*Given records:*

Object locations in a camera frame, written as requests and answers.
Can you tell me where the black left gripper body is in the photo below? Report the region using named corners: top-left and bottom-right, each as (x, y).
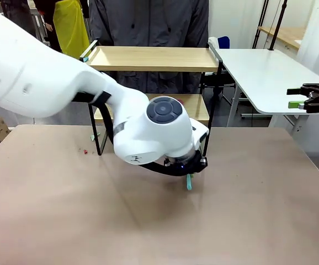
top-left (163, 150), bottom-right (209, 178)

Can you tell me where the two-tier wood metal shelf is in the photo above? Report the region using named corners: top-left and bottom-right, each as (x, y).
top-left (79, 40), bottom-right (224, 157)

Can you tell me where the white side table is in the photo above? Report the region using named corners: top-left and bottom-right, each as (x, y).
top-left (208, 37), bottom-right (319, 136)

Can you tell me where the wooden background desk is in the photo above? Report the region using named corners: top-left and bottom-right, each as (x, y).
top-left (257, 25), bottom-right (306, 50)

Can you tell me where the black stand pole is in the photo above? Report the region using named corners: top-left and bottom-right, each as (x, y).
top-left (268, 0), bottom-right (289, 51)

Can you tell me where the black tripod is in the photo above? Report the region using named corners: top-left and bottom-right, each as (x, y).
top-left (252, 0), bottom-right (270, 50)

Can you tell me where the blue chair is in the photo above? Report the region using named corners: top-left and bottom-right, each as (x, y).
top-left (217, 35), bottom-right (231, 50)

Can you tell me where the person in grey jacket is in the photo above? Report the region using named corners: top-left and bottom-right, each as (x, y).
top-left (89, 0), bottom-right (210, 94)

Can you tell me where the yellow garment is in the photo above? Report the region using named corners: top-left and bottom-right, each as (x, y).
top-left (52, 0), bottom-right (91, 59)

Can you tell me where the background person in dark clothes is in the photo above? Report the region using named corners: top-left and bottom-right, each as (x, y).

*What you are asked to do:* Write out each entry word for word, images excluded.

*Exercise answer:*
Object locations in a camera frame, written as requests and answers.
Can you tell me where the black left gripper body is in the photo below? Report the region using named corners: top-left and bottom-right, each as (x, y).
top-left (163, 150), bottom-right (209, 178)

Can you tell me where the two-tier wood metal shelf is in the photo above? Report the region using named corners: top-left and bottom-right, each as (x, y).
top-left (79, 40), bottom-right (224, 157)

Can you tell me where the white side table is in the photo above? Report the region using named corners: top-left and bottom-right, each as (x, y).
top-left (208, 37), bottom-right (319, 136)

Can you tell me where the wooden background desk is in the photo above? Report the region using named corners: top-left and bottom-right, each as (x, y).
top-left (257, 25), bottom-right (306, 50)

Can you tell me where the black stand pole is in the photo above? Report the region using named corners: top-left and bottom-right, each as (x, y).
top-left (268, 0), bottom-right (289, 51)

Can you tell me where the black tripod is in the photo above? Report the region using named corners: top-left and bottom-right, each as (x, y).
top-left (252, 0), bottom-right (270, 50)

Can you tell me where the blue chair is in the photo above? Report the region using named corners: top-left and bottom-right, each as (x, y).
top-left (217, 35), bottom-right (231, 50)

Can you tell me where the person in grey jacket is in the photo above? Report the region using named corners: top-left and bottom-right, each as (x, y).
top-left (89, 0), bottom-right (210, 94)

Can you tell me where the yellow garment is in the photo above? Report the region using named corners: top-left and bottom-right, each as (x, y).
top-left (52, 0), bottom-right (91, 59)

Can you tell me where the background person in dark clothes is in the photo above? Report the region using named corners: top-left and bottom-right, each as (x, y).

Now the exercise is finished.